§ **Dataset**
=-=-=-=-=

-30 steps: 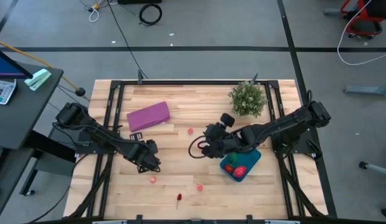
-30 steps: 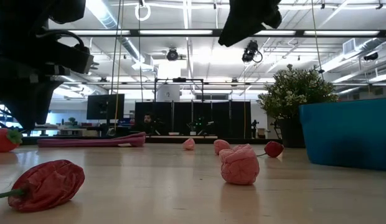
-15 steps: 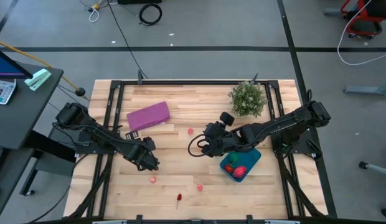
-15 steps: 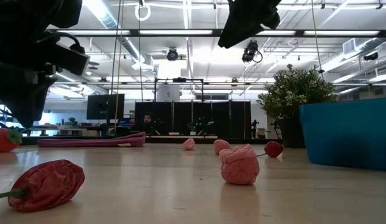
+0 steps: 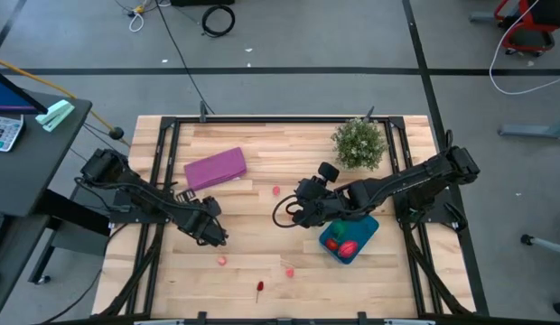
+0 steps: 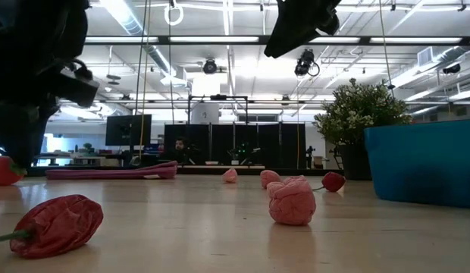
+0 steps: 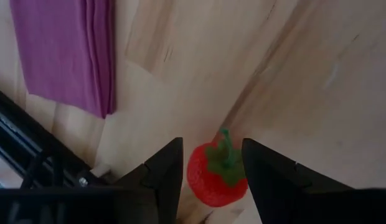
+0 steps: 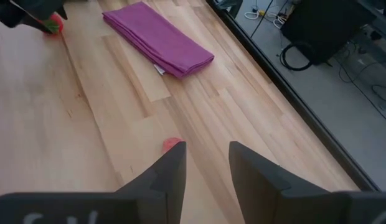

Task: Pick and placing Produce into tupperware
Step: Put the red strawberry into the blue bin

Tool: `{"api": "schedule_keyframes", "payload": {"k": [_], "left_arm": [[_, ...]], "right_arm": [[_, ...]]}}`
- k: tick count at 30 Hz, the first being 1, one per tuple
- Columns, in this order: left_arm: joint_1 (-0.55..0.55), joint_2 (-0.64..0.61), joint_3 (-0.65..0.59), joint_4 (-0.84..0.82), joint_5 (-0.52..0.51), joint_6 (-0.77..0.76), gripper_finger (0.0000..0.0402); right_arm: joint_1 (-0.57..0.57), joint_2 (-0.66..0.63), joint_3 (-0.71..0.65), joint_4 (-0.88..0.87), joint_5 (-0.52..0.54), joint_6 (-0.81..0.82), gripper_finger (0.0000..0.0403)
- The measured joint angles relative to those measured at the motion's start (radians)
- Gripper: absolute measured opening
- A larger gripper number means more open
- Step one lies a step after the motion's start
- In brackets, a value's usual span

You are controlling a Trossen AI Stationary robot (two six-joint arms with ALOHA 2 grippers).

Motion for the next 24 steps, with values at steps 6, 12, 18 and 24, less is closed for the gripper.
{"api": "schedule_keyframes", "payload": {"k": [6,12,18,24], "left_arm": [[0.0,0.0,-0.018,0.025,-0.003,-0.01,0.0171],[0.0,0.0,-0.05,0.075,-0.003,-0.024,0.0141],[0.0,0.0,-0.054,0.1,-0.003,-0.026,0.002],[0.0,0.0,-0.054,0.111,-0.018,-0.045,0.0005]], "right_arm": [[0.0,0.0,0.0,0.001,0.0,0.001,0.0128],[0.003,0.0,0.0,0.001,0.0,0.028,0.0128],[0.003,0.0,0.0,0.001,-0.018,0.031,0.0128],[0.003,0.0,0.0,0.001,-0.019,0.031,0.0128]]}}
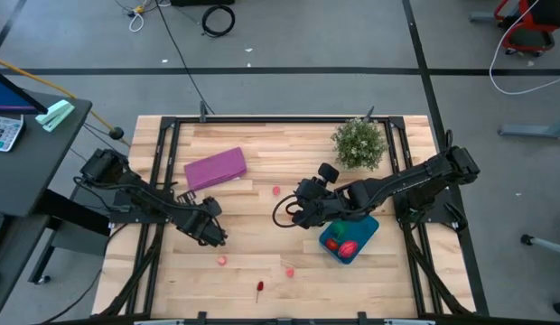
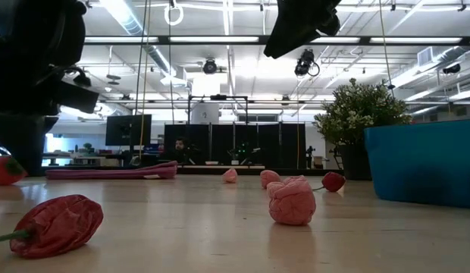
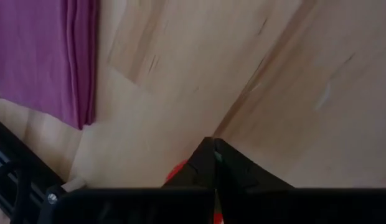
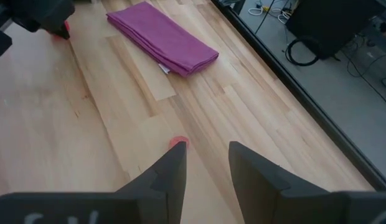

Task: Pick and placing Produce into tupperware
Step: Put the red strawberry into the blue bin

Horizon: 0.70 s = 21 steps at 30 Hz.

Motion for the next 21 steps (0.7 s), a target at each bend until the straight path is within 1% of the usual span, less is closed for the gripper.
{"api": "schedule_keyframes", "payload": {"k": [4,6,9,13,16,18,21], "left_arm": [[0.0,0.0,0.023,0.004,0.0,0.002,0.0004],[0.0,0.0,0.05,0.004,-0.007,0.025,0.0003],[0.0,0.0,0.114,0.005,-0.034,0.065,0.0003],[0.004,0.0,0.224,0.011,-0.087,0.148,0.0002],[0.015,0.0,0.312,0.049,-0.11,0.237,0.0001],[0.024,0.0,0.37,0.098,-0.127,0.313,0.0001],[0.044,0.0,0.436,0.241,-0.161,0.463,0.0001]], "right_arm": [[0.001,0.0,0.0,-0.001,0.0,0.005,0.0128],[0.007,-0.004,0.0,-0.021,0.0,0.035,0.0127],[0.023,-0.023,0.0,-0.071,-0.004,0.089,0.012],[0.064,-0.063,0.0,-0.175,-0.011,0.215,0.0109],[0.105,-0.094,0.0,-0.271,-0.023,0.303,0.0102],[0.136,-0.118,0.0,-0.339,-0.049,0.369,0.0099],[0.19,-0.15,0.0,-0.428,-0.07,0.5,0.0097]]}}
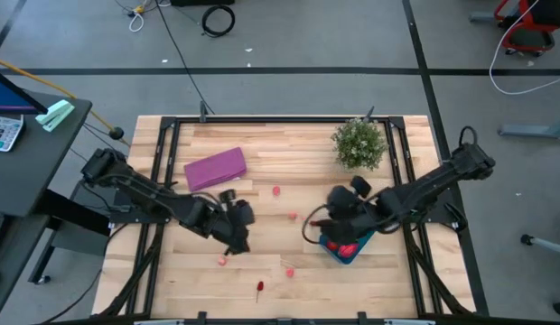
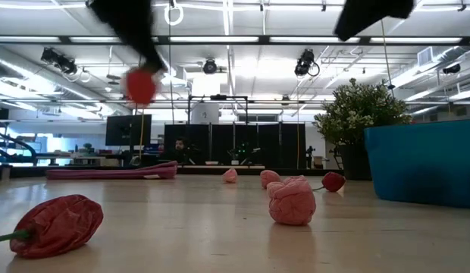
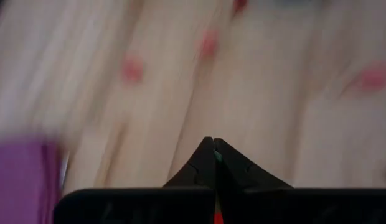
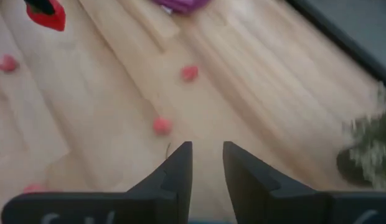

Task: Pick and placing Produce into tupperware
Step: Put the red strawberry into the blue bin

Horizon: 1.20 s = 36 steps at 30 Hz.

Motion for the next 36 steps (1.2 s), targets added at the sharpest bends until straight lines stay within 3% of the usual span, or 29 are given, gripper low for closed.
{"api": "schedule_keyframes", "payload": {"k": [4,7,11,13,16,18,21,26,32,36], "left_arm": [[0.041,0.0,0.03,0.281,-0.003,0.269,0.0001],[0.084,0.009,0.03,0.479,0.075,0.412,0.0001],[0.133,0.076,0.03,0.769,0.19,0.52,0.0001],[0.156,0.135,0.03,0.916,0.298,0.569,0.0001],[0.184,0.245,0.03,1.142,0.471,0.576,0.0],[0.195,0.322,0.03,1.263,0.505,0.561,0.0],[0.217,0.43,0.064,1.323,0.509,0.559,0.0],[0.24,0.615,0.223,1.334,0.505,0.572,0.0],[0.232,0.777,0.406,1.196,0.508,0.557,0.0],[0.228,0.82,0.457,1.129,0.507,0.533,0.001]], "right_arm": [[0.093,-0.036,0.0,-0.075,0.002,0.164,0.0096],[0.172,-0.059,0.0,-0.115,0.036,0.281,0.0096],[0.282,-0.069,0.0,-0.17,0.159,0.431,0.0096],[0.328,-0.069,0.0,-0.2,0.236,0.494,0.0096],[0.376,-0.064,0.0,-0.212,0.34,0.545,0.0096],[0.395,-0.066,0.0,-0.212,0.391,0.546,0.0096],[0.4,-0.07,0.0,-0.213,0.406,0.546,0.0096],[0.399,-0.06,0.0,-0.212,0.405,0.546,0.0096],[0.404,-0.06,0.0,-0.21,0.403,0.546,0.0096],[0.406,-0.06,0.0,-0.21,0.402,0.539,0.0096]]}}
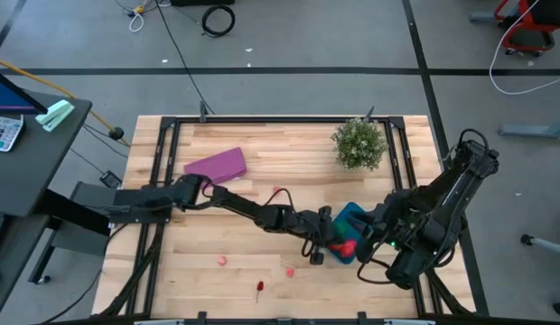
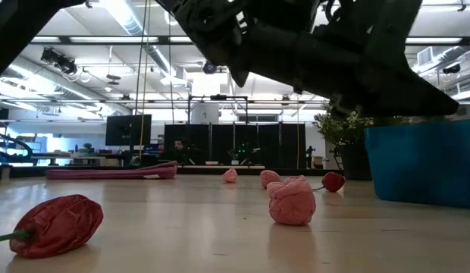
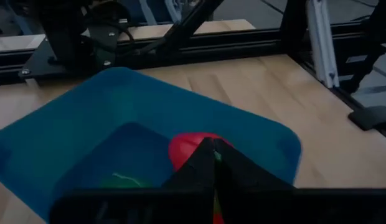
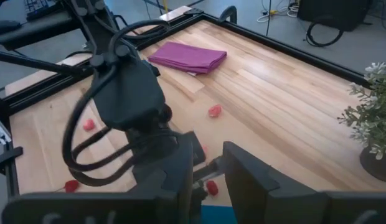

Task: Pick and placing Produce into tupperware
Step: Put the red strawberry into the blue bin, then put the pink peach into the blue bin

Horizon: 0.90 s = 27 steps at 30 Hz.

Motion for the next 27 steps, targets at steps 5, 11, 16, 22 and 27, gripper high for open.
{"api": "schedule_keyframes", "payload": {"k": [5,11,16,22,27], "left_arm": [[-0.001,0.001,0.009,-0.007,-0.002,0.0,0.0043],[0.006,-0.023,0.009,-0.022,-0.007,0.0,0.0096],[0.019,-0.111,0.008,-0.112,-0.01,0.001,0.0128],[0.048,-0.317,0.009,-0.528,-0.01,0.02,0.013],[0.07,-0.487,0.009,-0.91,-0.011,0.079,0.0112]], "right_arm": [[0.0,0.0,0.0,0.0,0.0,-0.005,0.0096],[0.0,0.0,0.0,0.0,0.0,-0.027,0.0096],[0.0,0.0,0.0,0.002,-0.002,-0.028,0.0096],[-0.001,0.0,0.0,0.01,-0.003,-0.035,0.0096],[-0.007,0.0,0.0,0.017,-0.001,-0.036,0.0096]]}}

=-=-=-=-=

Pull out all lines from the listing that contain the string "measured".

§ **Answer**
- The measured joint angles relative to those measured at the motion's start (radians)
- Gripper: absolute measured opening

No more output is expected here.